Effects of hunger and VI value on VI pacing

In two experiments, each involving four rats, responses preceded by an inter-response time between 8 and 10 sec in duration were intermittently reinforced. In Experiment I, final performance was compared under two hunger levels, while the frequency of reinforcement was held constant by a VI 5 schedule. In Experiment II, hunger was held constant and VI 3 was compared with VI 8. Both hunger and frequency of reinforcement increased the over-all rate of response, but the exact effects of these operations on temporal discrimination were different for different rats. Usually, a peak “response probability” (IRTs/Op ratio) was obtained 8 to 10 sec after the preceding response, indicating adaptation to the reinforcement contingency, but in some cases this peak was about 2 sec earlier. One rat exhibited unusually pronounced bursting which seemed to alternate with adaptive temporally spaced responding. Prolonged pauses, observable in the cumulative records, particularly following reinforcement, were attributed to the fact that inter-response times greater than 10 sec were not reinforced, so that as the interval of time since the preceding response became discriminably greater than 10 sec, the probability of a response became small.     

The matching law in and within groups of rats

In each of the two experiments, a group of five rats lived in a complex maze containing four small single-lever operant chambers. In two of these chambers, food was available on variable-interval schedules of reinforcement. In Experiment I, nine combinations of variable intervals were used, and the aggregate lever-pressing rates (by the five rats together) were studied. The log ratio of the rates in the two chambers was linearly related to the log ratio of the reinforcement rates in them; this is an instance of Herrnstein's matching law, as generalized by Baum. Summing over the two food chambers, food consumption decreased, and response output increased, as the time required to earn each pellet increased. In Experiment II, the behavior of individual rats was observed by time-sampling on selected days, while different variable-interval schedules were arranged in the two chambers where food was available. Individual lever-pressing rates for the rats were obtained, and their median bore the same “matching” relationship to the reinforcement rates as the group aggregate in Experiment I. There were differences between the rats in their distribution of time and responses between the two food chambers; these differences were correlated with differences in the proportions of reinforcements the rats obtained from each chamber.     

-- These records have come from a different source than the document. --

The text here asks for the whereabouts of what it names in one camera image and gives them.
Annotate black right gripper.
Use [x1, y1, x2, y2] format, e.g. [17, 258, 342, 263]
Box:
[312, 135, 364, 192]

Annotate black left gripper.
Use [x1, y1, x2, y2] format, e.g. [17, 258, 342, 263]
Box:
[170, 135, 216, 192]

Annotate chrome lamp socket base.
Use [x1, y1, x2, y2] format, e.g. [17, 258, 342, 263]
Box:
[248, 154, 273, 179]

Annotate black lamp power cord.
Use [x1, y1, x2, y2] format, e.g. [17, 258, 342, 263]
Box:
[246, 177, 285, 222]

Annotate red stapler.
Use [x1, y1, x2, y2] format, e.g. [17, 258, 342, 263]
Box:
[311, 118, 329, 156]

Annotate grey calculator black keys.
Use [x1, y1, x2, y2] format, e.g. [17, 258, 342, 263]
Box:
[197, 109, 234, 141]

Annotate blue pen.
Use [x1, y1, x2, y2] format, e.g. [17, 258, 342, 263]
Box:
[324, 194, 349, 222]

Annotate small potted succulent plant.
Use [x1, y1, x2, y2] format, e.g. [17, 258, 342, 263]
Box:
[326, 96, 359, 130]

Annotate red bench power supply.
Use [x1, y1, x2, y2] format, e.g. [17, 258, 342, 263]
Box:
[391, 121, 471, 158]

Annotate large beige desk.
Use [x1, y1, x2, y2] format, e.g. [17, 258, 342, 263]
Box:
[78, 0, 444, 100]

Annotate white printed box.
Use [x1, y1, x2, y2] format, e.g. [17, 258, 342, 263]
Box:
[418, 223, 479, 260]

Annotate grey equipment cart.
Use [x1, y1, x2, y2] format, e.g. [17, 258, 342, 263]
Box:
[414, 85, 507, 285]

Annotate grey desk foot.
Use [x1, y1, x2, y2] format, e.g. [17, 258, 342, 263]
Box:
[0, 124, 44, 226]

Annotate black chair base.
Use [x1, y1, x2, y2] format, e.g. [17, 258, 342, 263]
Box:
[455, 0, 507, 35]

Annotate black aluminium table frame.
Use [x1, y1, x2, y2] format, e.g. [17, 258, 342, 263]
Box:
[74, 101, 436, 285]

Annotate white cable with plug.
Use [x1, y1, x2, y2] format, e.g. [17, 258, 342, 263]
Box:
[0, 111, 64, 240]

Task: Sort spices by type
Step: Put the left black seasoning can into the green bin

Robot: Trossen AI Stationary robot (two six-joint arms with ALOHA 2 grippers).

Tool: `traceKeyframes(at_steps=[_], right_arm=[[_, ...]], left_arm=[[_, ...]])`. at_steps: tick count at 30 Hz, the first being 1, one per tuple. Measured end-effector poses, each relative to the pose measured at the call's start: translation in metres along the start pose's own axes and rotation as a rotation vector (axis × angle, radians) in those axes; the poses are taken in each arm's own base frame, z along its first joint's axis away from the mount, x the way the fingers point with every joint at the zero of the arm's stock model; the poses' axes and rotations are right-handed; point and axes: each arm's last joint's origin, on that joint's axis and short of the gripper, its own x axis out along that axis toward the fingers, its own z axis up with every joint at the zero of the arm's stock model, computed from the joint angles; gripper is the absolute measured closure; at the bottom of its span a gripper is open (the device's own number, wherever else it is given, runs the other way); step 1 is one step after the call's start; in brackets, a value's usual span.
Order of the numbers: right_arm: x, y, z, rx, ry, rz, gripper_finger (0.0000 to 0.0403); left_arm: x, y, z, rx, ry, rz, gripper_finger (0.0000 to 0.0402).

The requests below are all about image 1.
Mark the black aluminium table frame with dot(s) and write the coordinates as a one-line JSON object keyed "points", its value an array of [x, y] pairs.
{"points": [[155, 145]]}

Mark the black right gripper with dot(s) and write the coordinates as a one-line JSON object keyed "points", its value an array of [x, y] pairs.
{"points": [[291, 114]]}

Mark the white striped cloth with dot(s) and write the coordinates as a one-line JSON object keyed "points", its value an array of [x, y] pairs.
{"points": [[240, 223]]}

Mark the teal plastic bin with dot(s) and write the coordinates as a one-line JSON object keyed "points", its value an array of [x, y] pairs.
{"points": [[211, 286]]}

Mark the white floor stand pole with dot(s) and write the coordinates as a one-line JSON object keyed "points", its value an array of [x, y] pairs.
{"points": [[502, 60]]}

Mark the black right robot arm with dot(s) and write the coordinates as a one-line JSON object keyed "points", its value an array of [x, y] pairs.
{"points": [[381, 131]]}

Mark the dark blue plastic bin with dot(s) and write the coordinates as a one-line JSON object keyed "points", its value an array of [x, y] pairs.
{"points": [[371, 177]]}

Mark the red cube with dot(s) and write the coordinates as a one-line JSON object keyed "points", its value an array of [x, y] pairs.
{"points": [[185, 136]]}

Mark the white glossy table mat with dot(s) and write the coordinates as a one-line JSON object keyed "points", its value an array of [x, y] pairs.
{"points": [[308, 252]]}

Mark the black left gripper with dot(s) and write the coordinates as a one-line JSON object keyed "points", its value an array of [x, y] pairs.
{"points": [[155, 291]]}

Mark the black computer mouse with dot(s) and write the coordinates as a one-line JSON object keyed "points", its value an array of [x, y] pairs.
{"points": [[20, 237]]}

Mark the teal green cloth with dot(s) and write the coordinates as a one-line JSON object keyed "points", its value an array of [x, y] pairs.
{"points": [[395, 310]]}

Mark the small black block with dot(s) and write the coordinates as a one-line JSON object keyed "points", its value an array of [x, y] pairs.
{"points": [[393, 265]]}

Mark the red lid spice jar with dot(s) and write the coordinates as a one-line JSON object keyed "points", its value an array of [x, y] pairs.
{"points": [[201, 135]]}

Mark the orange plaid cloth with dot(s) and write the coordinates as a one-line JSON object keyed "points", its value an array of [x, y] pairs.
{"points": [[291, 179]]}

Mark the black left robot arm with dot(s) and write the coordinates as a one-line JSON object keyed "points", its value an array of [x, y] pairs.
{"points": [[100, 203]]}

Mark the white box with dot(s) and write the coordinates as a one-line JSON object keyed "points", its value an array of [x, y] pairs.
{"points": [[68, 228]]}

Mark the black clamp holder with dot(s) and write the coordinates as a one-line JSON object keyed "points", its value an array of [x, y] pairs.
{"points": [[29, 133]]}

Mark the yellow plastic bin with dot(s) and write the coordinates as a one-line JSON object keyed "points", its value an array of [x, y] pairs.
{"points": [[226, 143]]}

Teaching serial position sequences to monkeys with a delayed matching-to-sample procedure

Comparison was made of two methods for training monkeys to “observe” a two-member serial position sequence by pressing two consecutively lighted keys and then to “report” the sequence by pressing the same two keys in the same order but without the lights. A fading technique involving gradual elimination of brightness cues from “reporting” keys was found more effective than a no-fading procedure in which the cues remained bright during training and then were suddenly removed. Animals that failed to learn to report a new sequence with the no-fading procedure sometimes developed behavior incompatible with that desired. They made repeated and specific errors that prematurely terminated trials of the sequence to-be-learned, even though the correct key was cued by a bright light. They behaved appropriately, however, on succeeding trials of other sequences. Thus, the errors were followed by trials on which reinforcement occurred. Manipulation of this contingency indicated its importance in maintaining the stereotyped error patterns.